◆ Activity
With the pictures left out, print exactly the lines below that run from the one containing "Machine-readable labels follow" through the one containing "--target red paper sign".

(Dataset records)
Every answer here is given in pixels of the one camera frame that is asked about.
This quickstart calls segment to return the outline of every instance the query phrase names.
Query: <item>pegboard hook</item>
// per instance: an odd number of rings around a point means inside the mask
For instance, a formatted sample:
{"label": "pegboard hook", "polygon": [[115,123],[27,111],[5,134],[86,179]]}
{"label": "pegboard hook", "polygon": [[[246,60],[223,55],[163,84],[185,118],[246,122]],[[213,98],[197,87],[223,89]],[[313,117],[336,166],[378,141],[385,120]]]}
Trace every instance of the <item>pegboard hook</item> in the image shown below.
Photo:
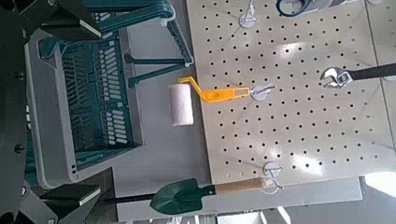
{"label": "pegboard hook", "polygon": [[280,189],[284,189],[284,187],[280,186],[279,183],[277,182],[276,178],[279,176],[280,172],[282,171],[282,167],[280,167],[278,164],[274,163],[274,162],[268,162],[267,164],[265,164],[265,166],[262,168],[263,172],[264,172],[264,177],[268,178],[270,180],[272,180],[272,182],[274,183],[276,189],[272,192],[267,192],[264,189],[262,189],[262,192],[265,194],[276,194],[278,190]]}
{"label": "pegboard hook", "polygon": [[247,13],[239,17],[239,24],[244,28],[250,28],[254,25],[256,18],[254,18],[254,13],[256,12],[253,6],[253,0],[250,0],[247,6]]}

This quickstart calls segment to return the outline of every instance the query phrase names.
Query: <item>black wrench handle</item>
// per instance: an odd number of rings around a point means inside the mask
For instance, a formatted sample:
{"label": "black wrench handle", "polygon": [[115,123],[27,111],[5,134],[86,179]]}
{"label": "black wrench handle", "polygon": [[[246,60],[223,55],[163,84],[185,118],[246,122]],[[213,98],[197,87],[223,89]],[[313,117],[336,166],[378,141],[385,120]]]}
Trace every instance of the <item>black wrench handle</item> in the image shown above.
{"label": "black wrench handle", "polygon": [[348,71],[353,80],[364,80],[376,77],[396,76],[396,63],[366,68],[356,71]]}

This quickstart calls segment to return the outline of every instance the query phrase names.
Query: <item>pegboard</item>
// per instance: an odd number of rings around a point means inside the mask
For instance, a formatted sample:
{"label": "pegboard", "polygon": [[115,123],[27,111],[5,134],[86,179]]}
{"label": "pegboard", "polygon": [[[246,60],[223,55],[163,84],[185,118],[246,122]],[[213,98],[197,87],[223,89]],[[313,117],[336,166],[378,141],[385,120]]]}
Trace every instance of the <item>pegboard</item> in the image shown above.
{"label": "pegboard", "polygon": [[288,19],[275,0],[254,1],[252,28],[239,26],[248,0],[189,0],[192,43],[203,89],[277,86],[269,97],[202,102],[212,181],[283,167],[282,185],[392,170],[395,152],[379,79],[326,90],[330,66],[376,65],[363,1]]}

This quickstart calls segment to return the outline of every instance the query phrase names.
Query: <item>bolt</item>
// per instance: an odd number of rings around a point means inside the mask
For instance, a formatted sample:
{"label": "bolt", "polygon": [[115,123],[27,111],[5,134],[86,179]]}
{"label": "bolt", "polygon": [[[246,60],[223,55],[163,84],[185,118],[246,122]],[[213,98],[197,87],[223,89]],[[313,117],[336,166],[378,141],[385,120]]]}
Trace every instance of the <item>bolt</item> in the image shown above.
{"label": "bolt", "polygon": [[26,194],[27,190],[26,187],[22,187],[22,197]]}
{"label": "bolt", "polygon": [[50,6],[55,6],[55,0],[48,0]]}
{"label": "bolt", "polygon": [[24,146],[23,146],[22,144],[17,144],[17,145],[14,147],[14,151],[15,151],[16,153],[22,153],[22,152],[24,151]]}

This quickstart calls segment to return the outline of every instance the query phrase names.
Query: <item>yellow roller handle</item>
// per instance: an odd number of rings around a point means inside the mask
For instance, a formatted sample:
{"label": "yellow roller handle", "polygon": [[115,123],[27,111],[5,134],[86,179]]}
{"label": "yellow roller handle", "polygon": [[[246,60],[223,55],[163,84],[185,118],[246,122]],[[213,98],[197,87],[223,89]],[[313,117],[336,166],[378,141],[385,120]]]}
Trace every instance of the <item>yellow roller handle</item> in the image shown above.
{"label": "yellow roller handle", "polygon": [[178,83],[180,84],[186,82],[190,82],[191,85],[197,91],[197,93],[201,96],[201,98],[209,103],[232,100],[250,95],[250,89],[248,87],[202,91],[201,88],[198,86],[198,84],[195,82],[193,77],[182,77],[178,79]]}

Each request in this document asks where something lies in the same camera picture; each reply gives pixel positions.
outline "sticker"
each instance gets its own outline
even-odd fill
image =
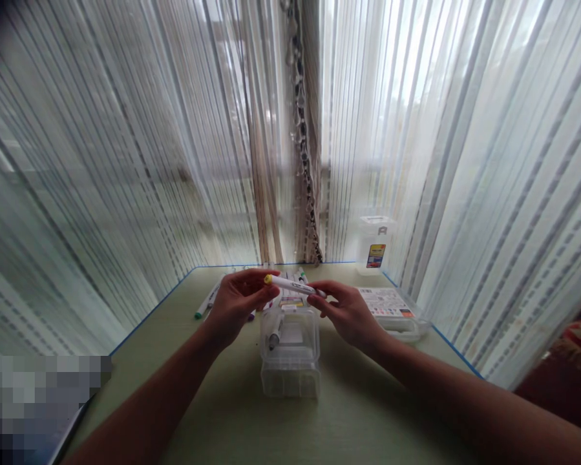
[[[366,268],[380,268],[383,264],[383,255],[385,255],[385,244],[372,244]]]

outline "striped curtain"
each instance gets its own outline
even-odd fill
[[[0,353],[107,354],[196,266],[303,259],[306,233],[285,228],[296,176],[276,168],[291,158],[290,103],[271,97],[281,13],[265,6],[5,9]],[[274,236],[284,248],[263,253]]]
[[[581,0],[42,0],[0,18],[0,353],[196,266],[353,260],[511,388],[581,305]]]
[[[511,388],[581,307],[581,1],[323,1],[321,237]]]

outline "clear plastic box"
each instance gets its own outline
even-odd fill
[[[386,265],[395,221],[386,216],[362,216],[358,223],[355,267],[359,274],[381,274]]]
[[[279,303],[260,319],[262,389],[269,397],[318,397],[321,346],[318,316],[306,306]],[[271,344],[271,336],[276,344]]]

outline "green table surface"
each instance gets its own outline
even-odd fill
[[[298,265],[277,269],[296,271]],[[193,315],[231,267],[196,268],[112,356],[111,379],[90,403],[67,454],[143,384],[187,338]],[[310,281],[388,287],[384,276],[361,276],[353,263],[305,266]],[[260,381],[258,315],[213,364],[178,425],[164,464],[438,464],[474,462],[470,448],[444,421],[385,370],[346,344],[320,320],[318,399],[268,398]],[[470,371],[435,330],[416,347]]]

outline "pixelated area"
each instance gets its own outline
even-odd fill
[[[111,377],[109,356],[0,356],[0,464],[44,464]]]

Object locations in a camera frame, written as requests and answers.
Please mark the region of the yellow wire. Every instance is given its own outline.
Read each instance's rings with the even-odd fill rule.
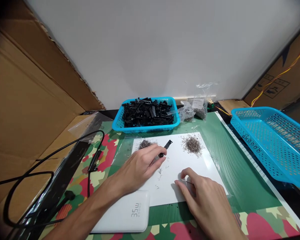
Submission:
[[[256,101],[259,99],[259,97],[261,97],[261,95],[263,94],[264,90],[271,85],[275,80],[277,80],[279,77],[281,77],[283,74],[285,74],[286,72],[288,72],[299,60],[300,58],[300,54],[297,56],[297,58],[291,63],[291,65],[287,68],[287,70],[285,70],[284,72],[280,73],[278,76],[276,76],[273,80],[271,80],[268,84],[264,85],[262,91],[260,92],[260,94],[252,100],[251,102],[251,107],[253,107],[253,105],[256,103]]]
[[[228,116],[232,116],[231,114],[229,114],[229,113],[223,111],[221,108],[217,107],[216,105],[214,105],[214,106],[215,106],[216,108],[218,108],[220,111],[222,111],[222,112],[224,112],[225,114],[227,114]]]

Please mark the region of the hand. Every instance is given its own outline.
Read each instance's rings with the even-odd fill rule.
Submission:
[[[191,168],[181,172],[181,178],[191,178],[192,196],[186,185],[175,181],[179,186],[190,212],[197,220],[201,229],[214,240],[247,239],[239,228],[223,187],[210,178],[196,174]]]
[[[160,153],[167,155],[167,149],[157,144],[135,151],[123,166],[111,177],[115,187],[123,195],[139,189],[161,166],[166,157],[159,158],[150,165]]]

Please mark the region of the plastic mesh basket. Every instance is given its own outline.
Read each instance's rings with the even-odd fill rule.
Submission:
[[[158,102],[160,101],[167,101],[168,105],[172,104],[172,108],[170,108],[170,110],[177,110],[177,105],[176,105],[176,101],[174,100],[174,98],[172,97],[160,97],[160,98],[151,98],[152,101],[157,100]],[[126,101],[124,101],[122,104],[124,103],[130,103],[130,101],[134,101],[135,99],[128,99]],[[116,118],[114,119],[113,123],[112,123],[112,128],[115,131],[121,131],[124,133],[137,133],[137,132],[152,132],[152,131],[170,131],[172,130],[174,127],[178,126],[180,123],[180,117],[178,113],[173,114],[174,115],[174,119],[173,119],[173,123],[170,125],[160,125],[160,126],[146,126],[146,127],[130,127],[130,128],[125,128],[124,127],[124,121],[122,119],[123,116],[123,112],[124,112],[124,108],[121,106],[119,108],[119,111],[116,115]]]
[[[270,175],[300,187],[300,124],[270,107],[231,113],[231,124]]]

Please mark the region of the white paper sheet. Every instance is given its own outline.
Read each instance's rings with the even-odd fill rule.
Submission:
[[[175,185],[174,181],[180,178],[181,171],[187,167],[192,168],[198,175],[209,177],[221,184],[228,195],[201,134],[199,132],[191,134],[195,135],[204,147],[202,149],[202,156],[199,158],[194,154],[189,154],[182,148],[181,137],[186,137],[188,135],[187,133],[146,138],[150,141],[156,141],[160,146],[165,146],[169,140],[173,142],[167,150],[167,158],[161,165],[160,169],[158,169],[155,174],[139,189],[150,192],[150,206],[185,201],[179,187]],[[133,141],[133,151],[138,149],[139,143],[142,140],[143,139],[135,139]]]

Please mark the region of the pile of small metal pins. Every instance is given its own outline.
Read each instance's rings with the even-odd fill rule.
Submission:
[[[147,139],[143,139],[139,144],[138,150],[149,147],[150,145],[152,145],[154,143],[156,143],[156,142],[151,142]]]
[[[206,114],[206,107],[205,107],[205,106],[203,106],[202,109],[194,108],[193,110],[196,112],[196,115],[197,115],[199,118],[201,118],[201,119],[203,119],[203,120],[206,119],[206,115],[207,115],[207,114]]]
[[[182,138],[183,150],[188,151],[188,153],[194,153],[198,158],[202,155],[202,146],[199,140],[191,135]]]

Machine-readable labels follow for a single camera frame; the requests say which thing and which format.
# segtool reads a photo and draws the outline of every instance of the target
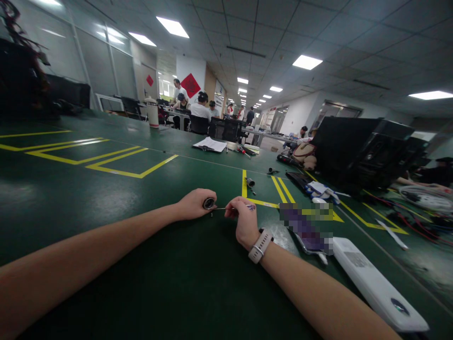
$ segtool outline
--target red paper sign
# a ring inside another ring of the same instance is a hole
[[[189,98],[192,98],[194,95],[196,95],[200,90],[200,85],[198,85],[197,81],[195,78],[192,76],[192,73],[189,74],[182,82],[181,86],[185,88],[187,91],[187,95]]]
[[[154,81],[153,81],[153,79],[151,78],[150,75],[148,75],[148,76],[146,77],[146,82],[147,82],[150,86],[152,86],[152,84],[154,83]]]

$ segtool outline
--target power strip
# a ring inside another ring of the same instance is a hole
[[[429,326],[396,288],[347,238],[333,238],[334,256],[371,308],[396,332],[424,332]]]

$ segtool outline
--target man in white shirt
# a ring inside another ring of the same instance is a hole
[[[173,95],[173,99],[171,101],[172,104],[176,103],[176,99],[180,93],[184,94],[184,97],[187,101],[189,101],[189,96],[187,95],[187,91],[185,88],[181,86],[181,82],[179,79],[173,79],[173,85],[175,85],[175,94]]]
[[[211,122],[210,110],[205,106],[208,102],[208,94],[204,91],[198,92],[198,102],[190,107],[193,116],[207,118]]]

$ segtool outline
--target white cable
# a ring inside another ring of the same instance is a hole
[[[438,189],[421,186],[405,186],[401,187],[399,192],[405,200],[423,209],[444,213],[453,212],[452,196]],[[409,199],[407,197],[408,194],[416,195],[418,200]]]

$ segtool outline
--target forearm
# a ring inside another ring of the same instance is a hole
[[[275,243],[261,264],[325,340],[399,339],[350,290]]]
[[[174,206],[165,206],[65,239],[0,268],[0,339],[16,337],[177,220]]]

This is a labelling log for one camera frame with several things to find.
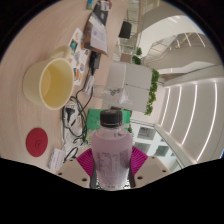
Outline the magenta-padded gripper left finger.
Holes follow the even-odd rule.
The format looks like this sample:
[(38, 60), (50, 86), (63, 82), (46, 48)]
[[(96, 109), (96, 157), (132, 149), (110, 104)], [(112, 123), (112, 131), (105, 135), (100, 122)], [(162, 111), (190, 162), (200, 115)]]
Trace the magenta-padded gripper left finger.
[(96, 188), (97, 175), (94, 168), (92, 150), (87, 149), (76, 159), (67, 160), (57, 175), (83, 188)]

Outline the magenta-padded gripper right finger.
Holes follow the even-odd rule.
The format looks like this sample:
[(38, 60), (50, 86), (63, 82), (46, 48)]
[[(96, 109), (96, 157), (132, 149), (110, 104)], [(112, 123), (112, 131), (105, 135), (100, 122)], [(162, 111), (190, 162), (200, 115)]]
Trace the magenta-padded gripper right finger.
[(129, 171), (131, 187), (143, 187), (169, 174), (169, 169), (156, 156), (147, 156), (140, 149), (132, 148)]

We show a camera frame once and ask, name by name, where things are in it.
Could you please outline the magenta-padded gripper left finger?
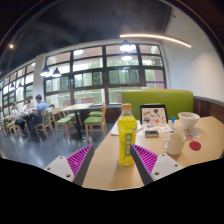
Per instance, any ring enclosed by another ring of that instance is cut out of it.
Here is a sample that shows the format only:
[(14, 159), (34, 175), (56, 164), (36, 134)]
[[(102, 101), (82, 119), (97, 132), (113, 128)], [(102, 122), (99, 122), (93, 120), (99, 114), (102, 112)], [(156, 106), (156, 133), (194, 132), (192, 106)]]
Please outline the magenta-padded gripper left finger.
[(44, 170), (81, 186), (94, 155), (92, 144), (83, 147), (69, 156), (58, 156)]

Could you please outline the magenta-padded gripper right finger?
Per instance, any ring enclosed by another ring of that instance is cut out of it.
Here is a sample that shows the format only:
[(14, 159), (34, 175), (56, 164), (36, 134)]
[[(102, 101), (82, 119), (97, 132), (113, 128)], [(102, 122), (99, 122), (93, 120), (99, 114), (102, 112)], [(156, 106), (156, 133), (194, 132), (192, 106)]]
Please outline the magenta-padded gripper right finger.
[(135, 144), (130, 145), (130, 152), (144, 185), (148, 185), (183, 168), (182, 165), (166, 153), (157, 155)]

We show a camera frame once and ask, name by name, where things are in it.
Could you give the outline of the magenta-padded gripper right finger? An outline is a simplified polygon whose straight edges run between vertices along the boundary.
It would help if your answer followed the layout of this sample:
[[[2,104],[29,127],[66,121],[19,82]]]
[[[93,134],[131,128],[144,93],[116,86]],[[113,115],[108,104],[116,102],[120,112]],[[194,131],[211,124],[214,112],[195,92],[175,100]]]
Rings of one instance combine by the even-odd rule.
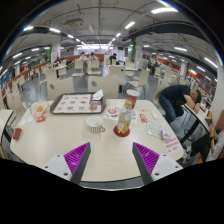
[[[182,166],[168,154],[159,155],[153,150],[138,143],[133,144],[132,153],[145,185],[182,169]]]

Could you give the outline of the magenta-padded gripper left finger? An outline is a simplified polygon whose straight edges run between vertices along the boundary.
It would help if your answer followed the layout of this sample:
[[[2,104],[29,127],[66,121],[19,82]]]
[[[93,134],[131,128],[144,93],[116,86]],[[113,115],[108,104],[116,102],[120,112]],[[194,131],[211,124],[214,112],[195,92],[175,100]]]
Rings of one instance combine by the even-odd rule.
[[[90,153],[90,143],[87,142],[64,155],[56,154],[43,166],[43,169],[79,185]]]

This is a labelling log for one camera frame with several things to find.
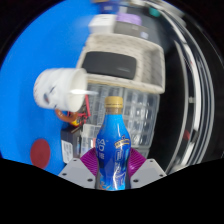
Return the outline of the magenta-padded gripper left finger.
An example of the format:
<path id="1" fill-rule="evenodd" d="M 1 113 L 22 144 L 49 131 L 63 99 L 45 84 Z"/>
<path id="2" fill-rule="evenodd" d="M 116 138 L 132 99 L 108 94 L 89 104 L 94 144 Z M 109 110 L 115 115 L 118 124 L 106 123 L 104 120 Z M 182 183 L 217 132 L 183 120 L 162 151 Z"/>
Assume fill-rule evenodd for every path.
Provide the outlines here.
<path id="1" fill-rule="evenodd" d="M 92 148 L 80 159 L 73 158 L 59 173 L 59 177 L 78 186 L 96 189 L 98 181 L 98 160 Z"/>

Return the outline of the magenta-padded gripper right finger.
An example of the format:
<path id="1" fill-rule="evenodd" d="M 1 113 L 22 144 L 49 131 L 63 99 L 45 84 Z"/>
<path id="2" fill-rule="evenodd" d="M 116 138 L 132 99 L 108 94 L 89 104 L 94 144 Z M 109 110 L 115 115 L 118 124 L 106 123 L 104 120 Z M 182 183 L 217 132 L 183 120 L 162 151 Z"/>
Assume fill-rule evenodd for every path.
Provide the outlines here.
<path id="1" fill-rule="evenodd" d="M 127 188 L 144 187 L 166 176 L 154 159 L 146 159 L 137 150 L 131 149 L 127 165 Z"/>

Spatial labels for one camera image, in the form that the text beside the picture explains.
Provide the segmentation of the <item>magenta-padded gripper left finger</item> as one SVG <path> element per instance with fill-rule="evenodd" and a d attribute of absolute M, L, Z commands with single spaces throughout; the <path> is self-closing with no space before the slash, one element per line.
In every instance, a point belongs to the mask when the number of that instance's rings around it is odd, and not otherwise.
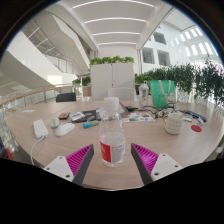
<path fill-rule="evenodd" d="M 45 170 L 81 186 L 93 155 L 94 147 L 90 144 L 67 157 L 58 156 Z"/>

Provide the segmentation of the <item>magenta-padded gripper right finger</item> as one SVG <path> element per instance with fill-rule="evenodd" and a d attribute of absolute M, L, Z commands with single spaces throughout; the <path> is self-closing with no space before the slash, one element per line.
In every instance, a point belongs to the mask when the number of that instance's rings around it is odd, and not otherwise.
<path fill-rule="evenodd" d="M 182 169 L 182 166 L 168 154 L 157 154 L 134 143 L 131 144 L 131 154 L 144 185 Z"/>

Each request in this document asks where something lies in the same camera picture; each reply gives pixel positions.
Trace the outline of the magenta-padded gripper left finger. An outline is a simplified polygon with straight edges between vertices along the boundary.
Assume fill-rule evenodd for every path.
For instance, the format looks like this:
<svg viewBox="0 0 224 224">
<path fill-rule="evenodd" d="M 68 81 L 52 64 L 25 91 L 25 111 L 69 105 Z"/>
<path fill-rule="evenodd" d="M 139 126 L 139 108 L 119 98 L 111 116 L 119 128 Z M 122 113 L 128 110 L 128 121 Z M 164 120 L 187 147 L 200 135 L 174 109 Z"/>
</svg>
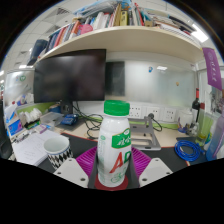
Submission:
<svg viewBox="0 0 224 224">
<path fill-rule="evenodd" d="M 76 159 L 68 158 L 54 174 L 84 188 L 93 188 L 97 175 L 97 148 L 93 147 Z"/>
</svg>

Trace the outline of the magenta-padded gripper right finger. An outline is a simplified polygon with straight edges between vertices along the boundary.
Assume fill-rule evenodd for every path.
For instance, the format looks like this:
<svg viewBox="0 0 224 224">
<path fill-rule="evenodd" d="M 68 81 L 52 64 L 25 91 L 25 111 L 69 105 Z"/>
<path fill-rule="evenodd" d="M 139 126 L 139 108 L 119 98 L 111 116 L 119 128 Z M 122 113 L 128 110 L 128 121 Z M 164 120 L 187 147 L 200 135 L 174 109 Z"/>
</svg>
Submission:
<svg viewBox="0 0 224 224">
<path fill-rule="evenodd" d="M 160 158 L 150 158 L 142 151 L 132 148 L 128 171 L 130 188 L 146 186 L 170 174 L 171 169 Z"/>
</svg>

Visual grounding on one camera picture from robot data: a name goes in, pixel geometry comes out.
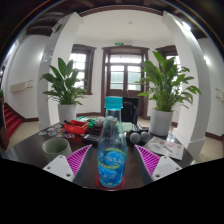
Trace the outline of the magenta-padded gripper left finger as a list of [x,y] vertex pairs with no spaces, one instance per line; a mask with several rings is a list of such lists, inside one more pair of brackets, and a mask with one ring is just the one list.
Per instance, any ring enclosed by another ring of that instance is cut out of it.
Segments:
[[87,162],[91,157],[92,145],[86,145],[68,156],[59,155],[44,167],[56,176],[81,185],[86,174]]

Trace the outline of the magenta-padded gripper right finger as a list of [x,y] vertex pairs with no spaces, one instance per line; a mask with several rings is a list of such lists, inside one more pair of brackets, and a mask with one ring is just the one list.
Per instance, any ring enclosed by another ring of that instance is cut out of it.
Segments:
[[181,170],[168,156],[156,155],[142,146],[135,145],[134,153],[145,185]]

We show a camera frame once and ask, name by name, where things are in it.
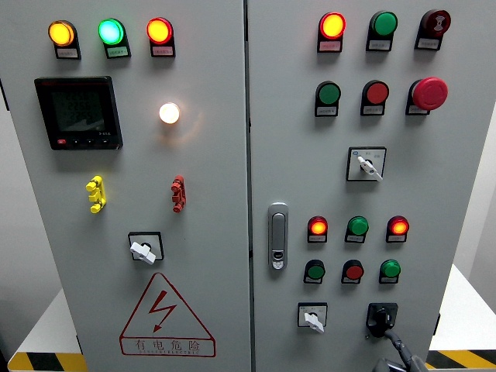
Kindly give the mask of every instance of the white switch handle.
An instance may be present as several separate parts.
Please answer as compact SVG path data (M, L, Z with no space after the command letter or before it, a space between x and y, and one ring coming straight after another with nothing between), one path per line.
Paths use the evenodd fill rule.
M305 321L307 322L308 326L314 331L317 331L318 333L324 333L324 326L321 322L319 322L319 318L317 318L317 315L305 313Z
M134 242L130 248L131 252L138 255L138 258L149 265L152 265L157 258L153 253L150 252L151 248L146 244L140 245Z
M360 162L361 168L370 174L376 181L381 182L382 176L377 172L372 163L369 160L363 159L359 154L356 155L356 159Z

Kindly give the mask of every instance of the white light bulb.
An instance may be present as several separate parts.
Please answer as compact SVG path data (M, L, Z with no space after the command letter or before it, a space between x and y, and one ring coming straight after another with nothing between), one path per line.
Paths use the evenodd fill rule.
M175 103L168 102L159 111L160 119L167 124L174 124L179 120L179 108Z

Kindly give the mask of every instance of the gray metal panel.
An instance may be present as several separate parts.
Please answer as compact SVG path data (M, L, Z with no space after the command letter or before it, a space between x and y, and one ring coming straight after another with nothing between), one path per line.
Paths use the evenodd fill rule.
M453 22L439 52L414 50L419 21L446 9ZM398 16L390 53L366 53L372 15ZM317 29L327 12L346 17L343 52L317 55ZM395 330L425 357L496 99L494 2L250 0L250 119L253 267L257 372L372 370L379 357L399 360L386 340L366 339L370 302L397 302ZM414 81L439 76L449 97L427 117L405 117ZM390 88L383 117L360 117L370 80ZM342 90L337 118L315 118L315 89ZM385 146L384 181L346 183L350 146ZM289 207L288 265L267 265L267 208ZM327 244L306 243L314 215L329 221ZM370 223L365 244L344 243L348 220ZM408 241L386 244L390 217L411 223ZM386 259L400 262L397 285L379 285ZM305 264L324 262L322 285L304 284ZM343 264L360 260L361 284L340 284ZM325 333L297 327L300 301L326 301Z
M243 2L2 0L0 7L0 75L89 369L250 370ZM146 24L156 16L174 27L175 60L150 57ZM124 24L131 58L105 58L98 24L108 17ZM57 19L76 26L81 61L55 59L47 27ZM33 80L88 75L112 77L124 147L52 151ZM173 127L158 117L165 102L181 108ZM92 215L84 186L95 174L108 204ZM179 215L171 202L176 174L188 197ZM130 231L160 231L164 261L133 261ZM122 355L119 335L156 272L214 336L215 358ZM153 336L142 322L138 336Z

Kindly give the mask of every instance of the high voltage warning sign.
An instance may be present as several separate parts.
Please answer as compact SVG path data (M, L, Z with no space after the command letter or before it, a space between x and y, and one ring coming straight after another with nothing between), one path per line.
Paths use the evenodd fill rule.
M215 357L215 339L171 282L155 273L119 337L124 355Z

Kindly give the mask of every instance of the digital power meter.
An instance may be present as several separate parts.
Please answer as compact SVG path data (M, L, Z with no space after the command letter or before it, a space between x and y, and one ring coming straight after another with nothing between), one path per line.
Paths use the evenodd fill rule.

◆ Finished exercise
Machine-readable labels follow for a single camera frame; the requests say which thing and which format.
# segtool reads a photo and draws the outline of every instance of the target
$ segtool outline
--target red paper sign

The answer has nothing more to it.